ABOUT THIS TASK: Print exactly those lines that run from the beginning of the data to the line bearing "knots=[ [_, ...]", inclusive.

(Data items)
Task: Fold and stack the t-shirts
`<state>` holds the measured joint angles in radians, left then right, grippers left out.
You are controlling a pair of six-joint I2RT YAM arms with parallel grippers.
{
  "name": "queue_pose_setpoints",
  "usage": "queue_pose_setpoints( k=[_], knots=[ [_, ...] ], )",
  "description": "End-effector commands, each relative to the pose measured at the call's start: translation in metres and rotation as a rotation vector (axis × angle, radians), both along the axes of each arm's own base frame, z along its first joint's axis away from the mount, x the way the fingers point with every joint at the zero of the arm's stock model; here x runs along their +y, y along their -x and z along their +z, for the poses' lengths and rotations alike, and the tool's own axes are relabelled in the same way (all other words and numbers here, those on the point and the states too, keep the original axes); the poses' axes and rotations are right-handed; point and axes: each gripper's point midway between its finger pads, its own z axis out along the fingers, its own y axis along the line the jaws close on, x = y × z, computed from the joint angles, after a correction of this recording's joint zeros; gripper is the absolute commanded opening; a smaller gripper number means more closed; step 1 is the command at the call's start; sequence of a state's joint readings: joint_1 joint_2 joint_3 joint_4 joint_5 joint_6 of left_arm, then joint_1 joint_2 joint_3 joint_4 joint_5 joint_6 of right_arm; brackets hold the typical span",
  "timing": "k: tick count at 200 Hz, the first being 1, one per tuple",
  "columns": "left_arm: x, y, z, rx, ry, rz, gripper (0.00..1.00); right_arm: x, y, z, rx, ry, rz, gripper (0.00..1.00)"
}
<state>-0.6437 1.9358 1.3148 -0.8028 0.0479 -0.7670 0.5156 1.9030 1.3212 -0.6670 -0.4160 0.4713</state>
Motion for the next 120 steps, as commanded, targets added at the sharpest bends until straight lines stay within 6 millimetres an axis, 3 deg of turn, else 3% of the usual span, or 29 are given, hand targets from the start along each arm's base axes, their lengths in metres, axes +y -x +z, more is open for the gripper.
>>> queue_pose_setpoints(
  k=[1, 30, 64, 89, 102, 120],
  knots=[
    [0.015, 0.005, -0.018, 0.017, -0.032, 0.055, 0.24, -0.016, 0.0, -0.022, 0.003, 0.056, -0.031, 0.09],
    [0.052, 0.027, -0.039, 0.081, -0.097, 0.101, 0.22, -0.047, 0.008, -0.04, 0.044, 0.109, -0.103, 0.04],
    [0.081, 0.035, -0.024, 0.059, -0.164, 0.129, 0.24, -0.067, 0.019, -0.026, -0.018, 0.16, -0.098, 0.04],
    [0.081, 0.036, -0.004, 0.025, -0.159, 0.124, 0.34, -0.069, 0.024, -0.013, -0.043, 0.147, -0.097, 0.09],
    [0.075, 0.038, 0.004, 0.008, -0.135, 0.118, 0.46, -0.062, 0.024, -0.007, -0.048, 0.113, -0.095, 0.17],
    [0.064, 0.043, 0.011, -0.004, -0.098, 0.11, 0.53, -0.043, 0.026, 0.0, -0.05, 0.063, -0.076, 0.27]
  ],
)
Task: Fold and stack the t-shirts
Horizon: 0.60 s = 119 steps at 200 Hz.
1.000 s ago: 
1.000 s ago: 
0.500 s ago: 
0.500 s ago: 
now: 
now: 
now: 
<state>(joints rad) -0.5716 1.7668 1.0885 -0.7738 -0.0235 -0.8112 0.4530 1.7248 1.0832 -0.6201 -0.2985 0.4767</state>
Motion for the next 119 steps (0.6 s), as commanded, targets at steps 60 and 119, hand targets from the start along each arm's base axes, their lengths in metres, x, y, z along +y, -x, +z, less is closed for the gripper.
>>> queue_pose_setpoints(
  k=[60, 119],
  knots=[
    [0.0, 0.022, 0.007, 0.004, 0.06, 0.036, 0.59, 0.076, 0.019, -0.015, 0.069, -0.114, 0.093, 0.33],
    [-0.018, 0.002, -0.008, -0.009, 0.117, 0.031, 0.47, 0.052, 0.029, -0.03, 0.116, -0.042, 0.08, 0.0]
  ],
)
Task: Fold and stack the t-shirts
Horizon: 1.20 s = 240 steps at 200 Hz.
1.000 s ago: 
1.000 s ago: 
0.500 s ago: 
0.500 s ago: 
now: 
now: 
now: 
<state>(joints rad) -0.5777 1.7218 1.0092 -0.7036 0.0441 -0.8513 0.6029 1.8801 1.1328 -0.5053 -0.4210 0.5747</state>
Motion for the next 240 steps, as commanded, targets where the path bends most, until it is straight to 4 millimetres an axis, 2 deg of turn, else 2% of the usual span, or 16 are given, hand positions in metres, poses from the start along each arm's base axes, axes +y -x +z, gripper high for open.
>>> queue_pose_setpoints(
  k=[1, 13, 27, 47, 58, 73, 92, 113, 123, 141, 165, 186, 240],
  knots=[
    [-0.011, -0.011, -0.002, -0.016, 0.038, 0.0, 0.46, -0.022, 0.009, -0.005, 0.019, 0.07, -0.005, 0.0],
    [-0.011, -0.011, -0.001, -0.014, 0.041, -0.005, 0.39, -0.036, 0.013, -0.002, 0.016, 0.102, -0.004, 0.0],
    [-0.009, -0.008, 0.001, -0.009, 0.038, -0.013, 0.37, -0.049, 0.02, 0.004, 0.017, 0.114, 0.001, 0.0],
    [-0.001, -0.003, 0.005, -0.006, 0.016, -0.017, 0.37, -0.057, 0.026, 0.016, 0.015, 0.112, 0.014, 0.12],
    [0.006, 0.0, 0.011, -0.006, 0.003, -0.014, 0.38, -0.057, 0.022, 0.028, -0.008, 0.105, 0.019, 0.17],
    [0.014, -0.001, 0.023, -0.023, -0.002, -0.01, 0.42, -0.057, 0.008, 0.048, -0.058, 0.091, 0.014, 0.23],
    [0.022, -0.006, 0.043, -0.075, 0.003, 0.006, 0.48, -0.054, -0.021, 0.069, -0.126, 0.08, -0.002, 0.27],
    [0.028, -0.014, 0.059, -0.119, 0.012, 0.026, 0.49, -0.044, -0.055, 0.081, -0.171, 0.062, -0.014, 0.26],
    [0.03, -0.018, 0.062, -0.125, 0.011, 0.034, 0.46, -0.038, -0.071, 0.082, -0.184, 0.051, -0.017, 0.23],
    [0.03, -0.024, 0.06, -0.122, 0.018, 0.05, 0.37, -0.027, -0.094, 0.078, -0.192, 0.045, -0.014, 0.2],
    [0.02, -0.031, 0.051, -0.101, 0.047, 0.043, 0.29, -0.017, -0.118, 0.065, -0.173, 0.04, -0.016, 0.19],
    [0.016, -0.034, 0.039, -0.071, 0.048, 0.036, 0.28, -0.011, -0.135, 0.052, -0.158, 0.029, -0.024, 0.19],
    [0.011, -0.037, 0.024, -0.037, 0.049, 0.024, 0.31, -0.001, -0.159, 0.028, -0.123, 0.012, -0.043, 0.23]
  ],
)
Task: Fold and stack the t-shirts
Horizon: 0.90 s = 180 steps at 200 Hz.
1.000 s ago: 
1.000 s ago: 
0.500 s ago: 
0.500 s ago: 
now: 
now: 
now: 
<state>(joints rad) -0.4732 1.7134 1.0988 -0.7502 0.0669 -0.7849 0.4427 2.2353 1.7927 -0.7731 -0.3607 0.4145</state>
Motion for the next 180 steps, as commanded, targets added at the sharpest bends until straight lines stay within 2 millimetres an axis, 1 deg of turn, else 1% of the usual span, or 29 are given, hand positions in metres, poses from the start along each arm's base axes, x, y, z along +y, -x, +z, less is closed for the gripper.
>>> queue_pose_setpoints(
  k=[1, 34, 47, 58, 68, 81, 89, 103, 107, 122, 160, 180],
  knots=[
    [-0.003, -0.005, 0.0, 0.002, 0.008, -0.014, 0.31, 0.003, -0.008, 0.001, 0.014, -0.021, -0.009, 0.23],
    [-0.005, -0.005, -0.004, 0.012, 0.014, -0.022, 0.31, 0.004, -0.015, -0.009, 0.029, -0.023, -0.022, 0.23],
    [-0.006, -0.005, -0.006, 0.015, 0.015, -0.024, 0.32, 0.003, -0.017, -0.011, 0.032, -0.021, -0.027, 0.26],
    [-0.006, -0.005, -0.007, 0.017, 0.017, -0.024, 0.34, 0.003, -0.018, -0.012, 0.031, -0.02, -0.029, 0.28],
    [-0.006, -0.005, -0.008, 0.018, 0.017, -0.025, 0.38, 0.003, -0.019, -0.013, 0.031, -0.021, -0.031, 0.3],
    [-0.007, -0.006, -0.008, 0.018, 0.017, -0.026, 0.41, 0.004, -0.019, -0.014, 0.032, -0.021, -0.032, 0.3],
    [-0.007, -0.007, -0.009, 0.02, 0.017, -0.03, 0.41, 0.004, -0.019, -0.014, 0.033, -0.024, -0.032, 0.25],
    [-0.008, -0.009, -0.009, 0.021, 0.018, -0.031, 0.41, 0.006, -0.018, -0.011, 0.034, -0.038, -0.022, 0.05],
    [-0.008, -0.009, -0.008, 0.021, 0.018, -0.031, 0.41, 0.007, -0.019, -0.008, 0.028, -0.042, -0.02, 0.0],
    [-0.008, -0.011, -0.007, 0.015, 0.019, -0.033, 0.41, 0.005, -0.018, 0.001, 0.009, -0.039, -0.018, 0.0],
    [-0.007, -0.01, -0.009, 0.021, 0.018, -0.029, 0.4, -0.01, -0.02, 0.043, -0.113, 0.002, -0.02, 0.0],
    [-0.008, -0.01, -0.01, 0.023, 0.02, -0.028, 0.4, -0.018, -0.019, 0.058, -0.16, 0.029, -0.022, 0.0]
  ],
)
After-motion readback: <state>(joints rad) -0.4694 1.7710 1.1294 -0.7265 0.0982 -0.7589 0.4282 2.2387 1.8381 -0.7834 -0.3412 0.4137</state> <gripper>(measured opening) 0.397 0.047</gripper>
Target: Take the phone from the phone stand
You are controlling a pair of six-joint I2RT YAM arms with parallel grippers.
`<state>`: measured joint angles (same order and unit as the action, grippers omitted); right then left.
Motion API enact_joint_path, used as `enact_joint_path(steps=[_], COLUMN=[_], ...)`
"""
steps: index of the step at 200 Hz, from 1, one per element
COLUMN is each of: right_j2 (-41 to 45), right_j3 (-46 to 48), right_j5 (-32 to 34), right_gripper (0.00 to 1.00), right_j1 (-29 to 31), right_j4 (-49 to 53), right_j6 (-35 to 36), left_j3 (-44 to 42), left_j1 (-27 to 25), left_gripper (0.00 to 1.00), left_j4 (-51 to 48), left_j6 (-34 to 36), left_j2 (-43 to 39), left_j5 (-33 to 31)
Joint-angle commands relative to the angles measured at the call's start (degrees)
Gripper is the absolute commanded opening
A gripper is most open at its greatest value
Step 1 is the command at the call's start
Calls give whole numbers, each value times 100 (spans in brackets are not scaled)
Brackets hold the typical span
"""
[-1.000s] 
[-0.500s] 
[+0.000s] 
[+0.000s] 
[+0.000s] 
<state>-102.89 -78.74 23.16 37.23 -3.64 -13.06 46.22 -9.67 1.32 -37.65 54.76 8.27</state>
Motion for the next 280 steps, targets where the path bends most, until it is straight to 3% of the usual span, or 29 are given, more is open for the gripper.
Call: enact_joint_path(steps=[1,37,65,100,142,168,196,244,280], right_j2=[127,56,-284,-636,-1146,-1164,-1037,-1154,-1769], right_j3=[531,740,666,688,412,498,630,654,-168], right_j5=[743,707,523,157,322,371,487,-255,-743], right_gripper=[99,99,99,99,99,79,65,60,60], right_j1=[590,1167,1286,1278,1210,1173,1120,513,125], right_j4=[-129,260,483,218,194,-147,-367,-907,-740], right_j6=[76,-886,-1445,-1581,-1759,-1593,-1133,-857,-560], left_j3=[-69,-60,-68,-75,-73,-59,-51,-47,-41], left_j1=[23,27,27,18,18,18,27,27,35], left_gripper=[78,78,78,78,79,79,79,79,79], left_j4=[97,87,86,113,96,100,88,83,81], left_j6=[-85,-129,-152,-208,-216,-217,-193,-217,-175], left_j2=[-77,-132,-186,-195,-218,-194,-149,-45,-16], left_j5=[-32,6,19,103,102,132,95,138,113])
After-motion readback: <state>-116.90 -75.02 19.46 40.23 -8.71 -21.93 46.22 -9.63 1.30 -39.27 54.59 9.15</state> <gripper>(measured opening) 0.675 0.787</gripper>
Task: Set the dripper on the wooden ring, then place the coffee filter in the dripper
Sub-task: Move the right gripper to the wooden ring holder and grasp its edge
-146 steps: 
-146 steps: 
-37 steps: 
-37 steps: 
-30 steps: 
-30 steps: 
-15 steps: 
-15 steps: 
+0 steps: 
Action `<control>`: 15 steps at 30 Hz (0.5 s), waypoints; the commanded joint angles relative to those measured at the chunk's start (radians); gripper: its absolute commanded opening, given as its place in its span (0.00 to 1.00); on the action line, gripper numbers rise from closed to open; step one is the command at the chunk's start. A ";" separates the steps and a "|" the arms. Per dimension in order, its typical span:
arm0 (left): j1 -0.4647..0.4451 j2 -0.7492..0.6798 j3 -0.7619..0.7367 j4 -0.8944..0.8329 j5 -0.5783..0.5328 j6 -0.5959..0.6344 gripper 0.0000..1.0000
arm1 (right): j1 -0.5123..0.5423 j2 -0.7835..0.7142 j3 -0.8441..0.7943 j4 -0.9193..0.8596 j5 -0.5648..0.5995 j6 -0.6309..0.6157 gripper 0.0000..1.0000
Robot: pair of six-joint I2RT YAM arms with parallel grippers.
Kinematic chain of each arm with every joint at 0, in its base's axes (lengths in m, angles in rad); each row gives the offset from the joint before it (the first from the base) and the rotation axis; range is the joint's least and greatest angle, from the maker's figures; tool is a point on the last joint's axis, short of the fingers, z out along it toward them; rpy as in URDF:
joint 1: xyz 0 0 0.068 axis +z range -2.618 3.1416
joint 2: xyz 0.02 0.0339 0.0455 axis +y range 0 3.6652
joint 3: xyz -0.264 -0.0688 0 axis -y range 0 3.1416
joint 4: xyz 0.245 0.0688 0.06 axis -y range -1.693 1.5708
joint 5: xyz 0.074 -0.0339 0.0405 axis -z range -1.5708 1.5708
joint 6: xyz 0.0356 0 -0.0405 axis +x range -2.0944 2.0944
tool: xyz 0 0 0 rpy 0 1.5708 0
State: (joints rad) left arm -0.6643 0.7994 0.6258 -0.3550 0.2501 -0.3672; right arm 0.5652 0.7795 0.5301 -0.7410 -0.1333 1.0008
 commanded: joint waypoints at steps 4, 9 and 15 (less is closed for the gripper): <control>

RESULT FOR THIS TASK:
Task: Fold and stack the t-shirts
`<state>` holds the measured joint angles in radians, left then right, grippers left out.
You are controlling a pair of six-joint I2RT YAM arms with parallel grippers.
{
  "name": "queue_pose_setpoints",
  "usage": "queue_pose_setpoints( k=[_], knots=[ [_, ...] ], )",

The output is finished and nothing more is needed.